WHAT TO DO: Look through the listing below, find every line with the string "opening", and copy it.

[[ COLLECTED DATA, beginning ]]

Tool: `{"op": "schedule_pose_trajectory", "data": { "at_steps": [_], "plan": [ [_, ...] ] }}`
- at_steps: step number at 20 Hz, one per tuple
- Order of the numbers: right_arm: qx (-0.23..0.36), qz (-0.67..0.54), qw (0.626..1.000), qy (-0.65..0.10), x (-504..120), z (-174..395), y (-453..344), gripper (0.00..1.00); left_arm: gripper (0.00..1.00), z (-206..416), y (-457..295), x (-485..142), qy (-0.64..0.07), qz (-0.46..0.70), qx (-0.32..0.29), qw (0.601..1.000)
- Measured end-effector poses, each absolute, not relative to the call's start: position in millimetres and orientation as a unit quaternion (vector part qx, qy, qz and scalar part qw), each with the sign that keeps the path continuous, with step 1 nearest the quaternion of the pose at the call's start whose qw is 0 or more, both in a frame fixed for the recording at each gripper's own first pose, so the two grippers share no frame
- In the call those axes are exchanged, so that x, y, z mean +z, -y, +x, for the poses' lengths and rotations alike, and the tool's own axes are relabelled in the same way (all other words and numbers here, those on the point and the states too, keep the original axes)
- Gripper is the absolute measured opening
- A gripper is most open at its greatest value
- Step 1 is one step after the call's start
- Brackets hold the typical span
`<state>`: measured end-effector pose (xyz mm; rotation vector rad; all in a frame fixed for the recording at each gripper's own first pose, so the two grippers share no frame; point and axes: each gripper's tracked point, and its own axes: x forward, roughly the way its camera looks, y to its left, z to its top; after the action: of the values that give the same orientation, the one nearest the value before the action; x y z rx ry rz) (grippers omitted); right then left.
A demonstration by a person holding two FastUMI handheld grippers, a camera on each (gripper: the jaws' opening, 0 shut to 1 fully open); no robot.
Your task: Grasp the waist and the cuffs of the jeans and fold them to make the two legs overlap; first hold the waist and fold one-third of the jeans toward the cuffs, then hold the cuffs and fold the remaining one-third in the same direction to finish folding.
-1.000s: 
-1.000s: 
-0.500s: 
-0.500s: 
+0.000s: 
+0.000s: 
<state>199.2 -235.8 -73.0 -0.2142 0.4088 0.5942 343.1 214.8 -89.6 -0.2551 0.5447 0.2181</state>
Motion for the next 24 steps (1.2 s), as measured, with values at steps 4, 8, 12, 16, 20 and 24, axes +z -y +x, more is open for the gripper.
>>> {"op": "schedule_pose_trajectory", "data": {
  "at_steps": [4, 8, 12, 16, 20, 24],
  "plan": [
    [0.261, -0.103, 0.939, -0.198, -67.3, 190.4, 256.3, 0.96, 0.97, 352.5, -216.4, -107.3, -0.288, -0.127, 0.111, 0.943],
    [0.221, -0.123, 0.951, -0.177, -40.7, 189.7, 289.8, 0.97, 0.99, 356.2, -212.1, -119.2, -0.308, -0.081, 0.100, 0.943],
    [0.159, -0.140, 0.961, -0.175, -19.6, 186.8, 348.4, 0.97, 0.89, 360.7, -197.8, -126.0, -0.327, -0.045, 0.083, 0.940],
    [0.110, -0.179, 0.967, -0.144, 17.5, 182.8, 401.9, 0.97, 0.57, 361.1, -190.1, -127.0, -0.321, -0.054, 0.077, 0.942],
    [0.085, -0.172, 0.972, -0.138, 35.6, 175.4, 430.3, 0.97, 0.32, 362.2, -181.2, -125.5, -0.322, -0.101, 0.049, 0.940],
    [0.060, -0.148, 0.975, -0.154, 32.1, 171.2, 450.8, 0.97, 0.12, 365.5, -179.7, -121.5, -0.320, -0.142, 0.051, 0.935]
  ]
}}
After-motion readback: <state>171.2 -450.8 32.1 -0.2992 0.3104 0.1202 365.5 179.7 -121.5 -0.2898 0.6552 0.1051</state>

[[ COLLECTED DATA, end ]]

FINAL ANSWER:
- Gripper is the absolute measured opening
A demonstration by a person holding two FastUMI handheld grippers, a camera on each (gripper: the jaws' opening, 0 shut to 1 fully open); no robot.

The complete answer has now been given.